_The input_
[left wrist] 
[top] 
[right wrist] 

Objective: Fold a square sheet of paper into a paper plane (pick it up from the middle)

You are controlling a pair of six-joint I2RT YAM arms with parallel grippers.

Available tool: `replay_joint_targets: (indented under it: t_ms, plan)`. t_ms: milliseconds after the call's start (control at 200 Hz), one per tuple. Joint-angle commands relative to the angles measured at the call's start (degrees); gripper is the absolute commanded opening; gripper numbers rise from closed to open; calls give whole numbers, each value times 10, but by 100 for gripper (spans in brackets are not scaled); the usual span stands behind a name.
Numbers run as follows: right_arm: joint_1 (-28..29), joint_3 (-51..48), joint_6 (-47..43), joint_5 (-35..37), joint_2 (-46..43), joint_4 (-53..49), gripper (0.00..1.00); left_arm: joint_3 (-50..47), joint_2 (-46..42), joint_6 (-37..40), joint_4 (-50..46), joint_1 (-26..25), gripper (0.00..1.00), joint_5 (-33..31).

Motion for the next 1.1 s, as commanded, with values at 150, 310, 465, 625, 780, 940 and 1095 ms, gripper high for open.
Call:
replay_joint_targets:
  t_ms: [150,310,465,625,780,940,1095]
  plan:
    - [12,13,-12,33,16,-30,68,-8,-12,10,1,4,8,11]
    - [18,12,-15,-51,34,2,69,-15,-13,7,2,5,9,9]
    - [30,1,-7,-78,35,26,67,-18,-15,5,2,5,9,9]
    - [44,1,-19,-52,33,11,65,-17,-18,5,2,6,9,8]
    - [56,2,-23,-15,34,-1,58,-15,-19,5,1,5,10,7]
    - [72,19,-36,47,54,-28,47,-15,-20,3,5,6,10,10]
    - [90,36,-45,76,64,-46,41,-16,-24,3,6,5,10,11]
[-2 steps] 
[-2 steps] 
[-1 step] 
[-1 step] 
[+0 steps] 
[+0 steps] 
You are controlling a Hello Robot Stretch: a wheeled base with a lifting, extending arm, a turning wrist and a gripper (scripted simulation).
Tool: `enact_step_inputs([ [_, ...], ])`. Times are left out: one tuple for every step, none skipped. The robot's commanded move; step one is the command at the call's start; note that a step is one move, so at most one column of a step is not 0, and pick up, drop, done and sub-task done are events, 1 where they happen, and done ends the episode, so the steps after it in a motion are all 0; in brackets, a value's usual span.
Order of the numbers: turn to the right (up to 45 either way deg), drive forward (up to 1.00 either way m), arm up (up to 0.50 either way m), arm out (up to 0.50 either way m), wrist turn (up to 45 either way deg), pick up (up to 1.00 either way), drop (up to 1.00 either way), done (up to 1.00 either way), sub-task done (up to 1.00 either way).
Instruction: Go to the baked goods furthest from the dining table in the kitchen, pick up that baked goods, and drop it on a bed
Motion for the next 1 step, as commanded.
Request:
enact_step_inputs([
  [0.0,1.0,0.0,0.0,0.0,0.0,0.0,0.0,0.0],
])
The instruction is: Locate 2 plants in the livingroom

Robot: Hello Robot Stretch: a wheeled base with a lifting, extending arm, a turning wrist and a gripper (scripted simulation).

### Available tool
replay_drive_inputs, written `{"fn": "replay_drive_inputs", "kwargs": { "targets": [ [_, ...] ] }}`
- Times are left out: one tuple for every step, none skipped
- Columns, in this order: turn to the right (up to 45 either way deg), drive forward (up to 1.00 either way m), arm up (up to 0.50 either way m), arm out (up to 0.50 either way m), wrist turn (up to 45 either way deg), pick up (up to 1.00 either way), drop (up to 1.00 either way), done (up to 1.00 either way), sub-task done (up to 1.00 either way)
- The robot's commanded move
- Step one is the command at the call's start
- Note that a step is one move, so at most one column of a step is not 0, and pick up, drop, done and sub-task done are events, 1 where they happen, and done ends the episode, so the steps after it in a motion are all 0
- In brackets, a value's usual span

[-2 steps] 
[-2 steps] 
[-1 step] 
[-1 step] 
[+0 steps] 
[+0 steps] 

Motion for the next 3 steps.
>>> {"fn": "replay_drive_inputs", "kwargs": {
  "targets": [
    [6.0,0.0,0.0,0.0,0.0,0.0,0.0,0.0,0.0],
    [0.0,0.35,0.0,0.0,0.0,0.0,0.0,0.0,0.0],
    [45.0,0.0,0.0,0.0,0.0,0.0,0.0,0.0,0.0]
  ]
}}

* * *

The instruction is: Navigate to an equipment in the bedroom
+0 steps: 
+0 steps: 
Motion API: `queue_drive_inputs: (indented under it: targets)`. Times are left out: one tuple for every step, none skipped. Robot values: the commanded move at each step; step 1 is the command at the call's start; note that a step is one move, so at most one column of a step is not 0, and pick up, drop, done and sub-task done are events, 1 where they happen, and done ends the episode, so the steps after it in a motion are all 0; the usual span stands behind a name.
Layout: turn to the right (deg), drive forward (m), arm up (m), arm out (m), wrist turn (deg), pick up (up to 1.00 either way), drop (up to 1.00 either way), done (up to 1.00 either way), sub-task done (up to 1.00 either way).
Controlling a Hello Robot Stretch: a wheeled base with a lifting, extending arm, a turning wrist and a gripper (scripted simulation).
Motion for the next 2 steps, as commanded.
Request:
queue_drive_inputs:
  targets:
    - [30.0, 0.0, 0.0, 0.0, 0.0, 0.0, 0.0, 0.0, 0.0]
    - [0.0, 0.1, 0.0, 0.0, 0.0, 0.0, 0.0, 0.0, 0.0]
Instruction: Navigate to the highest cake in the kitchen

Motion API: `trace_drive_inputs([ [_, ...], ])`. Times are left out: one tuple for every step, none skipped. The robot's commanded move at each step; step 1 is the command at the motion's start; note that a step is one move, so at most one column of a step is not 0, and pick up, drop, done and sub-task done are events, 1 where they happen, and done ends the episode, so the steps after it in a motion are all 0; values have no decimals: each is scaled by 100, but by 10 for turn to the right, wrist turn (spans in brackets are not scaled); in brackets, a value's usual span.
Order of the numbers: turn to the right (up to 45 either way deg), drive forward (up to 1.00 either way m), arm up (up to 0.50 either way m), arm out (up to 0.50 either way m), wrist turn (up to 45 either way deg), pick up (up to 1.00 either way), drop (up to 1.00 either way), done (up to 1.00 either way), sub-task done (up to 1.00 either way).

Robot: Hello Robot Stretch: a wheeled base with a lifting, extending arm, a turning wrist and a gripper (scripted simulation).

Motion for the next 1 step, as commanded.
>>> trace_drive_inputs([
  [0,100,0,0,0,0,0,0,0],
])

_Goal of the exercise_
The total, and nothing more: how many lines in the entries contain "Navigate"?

_Response area_
2